§ Work to be completed: Work out how many lines in the data below include "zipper", then reply with that number only.

§ Dataset extract:
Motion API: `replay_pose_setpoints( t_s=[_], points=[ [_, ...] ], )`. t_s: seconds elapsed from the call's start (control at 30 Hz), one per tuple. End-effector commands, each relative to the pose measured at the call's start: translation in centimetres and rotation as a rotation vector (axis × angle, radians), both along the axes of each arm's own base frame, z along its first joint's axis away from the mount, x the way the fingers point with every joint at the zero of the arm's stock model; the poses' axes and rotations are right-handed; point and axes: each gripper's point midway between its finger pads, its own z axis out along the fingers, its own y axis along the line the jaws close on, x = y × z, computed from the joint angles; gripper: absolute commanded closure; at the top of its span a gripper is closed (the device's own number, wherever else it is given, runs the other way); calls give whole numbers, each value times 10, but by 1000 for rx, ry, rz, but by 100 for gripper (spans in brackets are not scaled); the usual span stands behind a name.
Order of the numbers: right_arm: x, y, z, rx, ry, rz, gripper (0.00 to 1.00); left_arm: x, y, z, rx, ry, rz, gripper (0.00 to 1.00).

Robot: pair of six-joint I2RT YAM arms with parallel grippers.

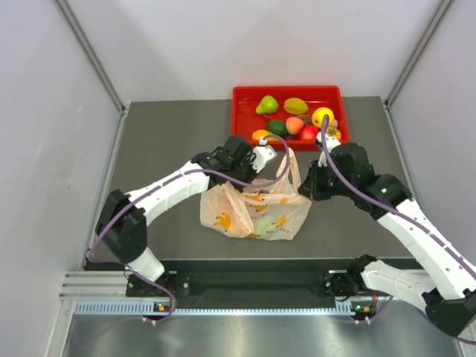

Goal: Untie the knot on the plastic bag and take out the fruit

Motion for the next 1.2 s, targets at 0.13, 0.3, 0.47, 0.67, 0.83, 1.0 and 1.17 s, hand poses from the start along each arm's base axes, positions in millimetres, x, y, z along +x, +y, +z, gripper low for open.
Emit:
replay_pose_setpoints(
  t_s=[0.13, 0.3, 0.47, 0.67, 0.83, 1.0, 1.17],
  points=[
    [4, -7, 4, 12, -27, -41, 100, 55, 15, 113, -103, -358, 221, 100],
    [8, -9, 2, 2, -31, -64, 100, 65, 27, 158, -127, -464, 293, 100],
    [13, -14, -5, -21, -21, -102, 96, 71, 39, 199, -138, -539, 335, 100],
    [24, -17, -15, -40, 0, -149, 96, 63, 42, 261, -231, -627, 314, 100],
    [25, -11, -16, -22, 3, -131, 95, 38, 15, 212, -197, -458, 105, 94],
    [21, -10, -18, -16, 10, -110, 92, 16, 1, 155, -174, -276, 0, 46],
    [17, -11, -20, -17, 18, -100, 91, 22, -2, 158, -221, -262, 30, 1]
  ],
)
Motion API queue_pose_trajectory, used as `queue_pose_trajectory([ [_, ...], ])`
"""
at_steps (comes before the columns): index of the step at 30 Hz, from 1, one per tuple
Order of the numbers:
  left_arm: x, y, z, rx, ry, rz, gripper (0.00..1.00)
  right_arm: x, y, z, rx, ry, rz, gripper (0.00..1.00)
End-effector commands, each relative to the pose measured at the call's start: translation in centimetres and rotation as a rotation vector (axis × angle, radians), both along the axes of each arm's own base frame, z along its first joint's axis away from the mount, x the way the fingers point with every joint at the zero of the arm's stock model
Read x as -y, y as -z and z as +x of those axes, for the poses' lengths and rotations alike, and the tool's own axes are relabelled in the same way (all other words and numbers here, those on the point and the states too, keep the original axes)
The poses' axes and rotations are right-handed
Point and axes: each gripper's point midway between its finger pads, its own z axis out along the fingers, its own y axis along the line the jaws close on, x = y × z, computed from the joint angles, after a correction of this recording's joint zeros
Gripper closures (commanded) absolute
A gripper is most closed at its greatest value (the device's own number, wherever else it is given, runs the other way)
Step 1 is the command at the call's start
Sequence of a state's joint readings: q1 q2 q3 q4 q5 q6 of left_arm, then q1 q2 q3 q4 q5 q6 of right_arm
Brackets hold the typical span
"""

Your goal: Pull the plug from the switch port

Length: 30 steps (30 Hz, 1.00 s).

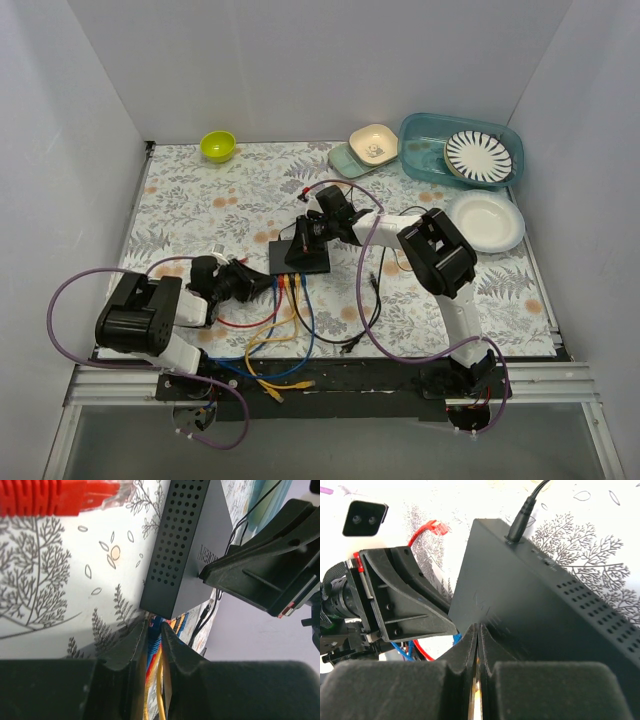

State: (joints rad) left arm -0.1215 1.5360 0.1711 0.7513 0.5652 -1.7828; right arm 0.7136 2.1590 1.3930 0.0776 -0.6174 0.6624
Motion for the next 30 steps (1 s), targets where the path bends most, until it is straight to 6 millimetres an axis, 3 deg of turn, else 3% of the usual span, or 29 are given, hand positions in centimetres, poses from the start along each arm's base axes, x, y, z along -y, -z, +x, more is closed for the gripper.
queue_pose_trajectory([
  [1, -0.2, 0.4, -2.0, -0.034, 0.034, 0.022, 1.00, 0.7, 2.7, 0.3, -0.025, 0.023, -0.077, 0.93],
  [6, -0.4, -0.5, -2.4, -0.008, 0.043, 0.049, 1.00, 0.8, 3.0, 0.4, -0.031, 0.028, -0.083, 0.93],
  [11, -0.3, 0.2, -2.8, -0.039, 0.060, 0.054, 1.00, 0.9, 3.3, 0.4, -0.038, 0.031, -0.087, 0.93],
  [15, -0.3, 0.8, -2.7, -0.066, 0.054, 0.043, 1.00, 1.2, 1.7, 0.3, 0.024, 0.029, -0.095, 0.93],
  [22, -0.1, 2.2, -0.4, -0.122, 0.076, 0.070, 1.00, 2.7, 0.8, -1.4, 0.116, 0.009, -0.167, 0.93],
  [23, 0.2, 1.5, 0.9, -0.102, 0.082, 0.065, 1.00, 2.7, 0.8, -1.6, 0.140, -0.008, -0.180, 0.93],
  [26, 0.4, 1.8, 2.2, -0.121, 0.103, 0.070, 1.00, 2.8, 0.7, -2.0, 0.166, -0.027, -0.217, 0.93],
  [30, 0.6, 2.1, 2.4, -0.140, 0.133, 0.072, 1.00, 3.0, 0.8, -2.8, 0.189, -0.043, -0.235, 0.93],
])
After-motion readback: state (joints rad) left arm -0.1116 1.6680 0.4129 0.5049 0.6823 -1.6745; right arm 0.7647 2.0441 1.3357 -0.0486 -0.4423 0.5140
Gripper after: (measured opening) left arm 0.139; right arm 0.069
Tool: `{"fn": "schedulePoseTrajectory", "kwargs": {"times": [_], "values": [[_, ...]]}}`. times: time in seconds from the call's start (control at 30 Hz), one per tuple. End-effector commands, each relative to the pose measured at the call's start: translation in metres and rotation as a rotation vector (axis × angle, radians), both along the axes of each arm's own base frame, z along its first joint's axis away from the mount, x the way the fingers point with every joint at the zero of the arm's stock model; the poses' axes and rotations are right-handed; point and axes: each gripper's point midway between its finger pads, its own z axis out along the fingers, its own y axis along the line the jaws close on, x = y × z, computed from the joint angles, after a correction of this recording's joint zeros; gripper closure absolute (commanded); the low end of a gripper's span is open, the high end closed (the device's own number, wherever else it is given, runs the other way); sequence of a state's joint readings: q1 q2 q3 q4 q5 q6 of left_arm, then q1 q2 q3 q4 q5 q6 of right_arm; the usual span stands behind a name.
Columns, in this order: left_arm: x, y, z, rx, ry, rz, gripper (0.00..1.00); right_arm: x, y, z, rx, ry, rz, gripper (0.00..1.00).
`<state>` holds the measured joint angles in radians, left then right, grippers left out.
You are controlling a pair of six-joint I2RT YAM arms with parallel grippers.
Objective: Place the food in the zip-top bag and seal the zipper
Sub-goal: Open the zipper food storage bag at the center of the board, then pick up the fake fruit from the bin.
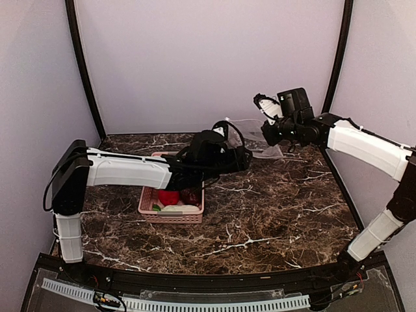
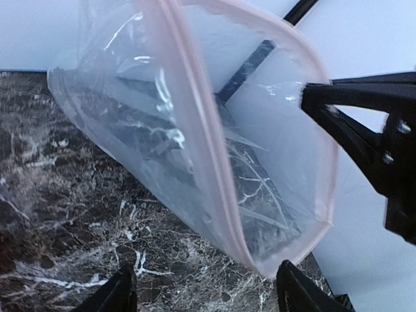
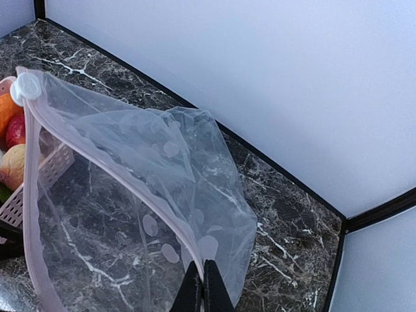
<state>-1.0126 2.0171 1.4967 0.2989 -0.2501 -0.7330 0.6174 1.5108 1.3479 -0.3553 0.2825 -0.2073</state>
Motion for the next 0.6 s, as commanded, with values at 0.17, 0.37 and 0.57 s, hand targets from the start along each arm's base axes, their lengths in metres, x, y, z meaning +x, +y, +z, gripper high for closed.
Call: {"fn": "schedulePoseTrajectory", "kwargs": {"times": [0.17, 0.37, 0.57], "values": [[-0.035, 0.086, 0.075, 0.202, -0.235, -0.055, 0.20, 0.066, -0.071, 0.065, -0.053, -0.187, -0.157, 1.00], [-0.040, 0.161, 0.035, 0.385, -0.113, 0.011, 0.21, 0.087, -0.135, 0.113, -0.118, -0.329, -0.318, 1.00], [-0.055, 0.209, 0.003, 0.543, -0.028, 0.031, 0.10, 0.066, -0.109, 0.083, -0.001, -0.256, -0.207, 1.00]]}}
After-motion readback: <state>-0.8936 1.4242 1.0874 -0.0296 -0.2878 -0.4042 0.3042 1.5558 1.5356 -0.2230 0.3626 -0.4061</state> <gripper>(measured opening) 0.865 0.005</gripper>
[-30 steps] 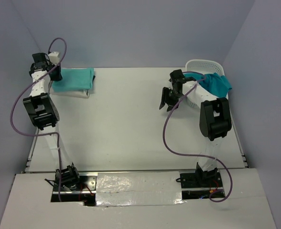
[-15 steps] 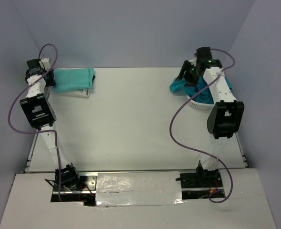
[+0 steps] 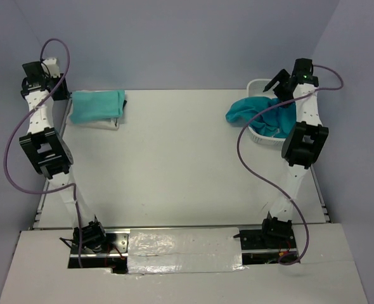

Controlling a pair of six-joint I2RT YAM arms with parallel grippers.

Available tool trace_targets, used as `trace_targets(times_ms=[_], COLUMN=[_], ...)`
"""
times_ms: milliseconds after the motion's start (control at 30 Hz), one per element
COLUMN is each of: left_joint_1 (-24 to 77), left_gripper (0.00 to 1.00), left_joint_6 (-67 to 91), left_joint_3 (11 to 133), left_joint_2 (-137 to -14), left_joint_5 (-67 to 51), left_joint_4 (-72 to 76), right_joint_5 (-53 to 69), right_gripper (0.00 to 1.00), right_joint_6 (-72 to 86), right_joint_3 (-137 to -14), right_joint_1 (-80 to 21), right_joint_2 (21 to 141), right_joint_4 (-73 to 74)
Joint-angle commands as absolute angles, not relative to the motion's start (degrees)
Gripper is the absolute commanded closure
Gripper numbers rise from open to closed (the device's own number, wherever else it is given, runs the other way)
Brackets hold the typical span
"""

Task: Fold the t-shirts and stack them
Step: Grab crumpled tshirt from bin with the right arm

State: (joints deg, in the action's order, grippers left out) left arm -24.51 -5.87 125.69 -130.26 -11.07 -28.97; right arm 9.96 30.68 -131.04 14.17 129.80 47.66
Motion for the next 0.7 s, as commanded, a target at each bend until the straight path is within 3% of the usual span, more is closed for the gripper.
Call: trace_targets(times_ms=[0, 167, 267, 300, 333, 533, 667], left_joint_1=[-23.30, -20.48, -19.43, -19.25, -19.07, -18.63, -18.54], left_gripper=[0.50, 0.49, 0.49, 0.50, 0.50, 0.50, 0.49], left_joint_6=[-7.20, -10.28, -10.02, -9.32, -8.97, -7.56, -7.65], left_joint_3=[124.72, 119.62, 119.88, 120.06, 120.75, 121.47, 120.76], left_joint_2=[-122.00, -115.24, -114.09, -114.00, -113.82, -112.33, -109.69], left_joint_5=[-13.36, -11.60, -12.30, -13.09, -13.62, -15.29, -16.70], left_joint_4=[-34.53, -36.38, -38.31, -38.84, -39.89, -40.17, -39.73], right_joint_5=[15.11, 14.94, 12.75, 10.31, 9.24, 4.40, 4.04], right_gripper=[0.12, 0.19, 0.66, 0.89, 0.97, 1.00, 1.00], right_joint_6=[34.27, 33.92, 33.23, 32.87, 32.35, 27.95, 25.84], right_joint_3=[-132.45, -127.54, -125.51, -124.64, -124.19, -125.15, -124.02], right_joint_1=[13.10, 12.30, 12.48, 12.48, 12.48, 12.48, 12.22], right_joint_2=[134.63, 134.04, 132.28, 131.49, 129.48, 121.39, 108.66], right_joint_4=[44.65, 41.49, 40.08, 39.64, 39.46, 41.48, 40.00])
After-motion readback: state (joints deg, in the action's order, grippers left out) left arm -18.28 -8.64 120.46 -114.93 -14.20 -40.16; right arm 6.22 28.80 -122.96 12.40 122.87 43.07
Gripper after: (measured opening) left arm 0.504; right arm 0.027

§ Task output: 2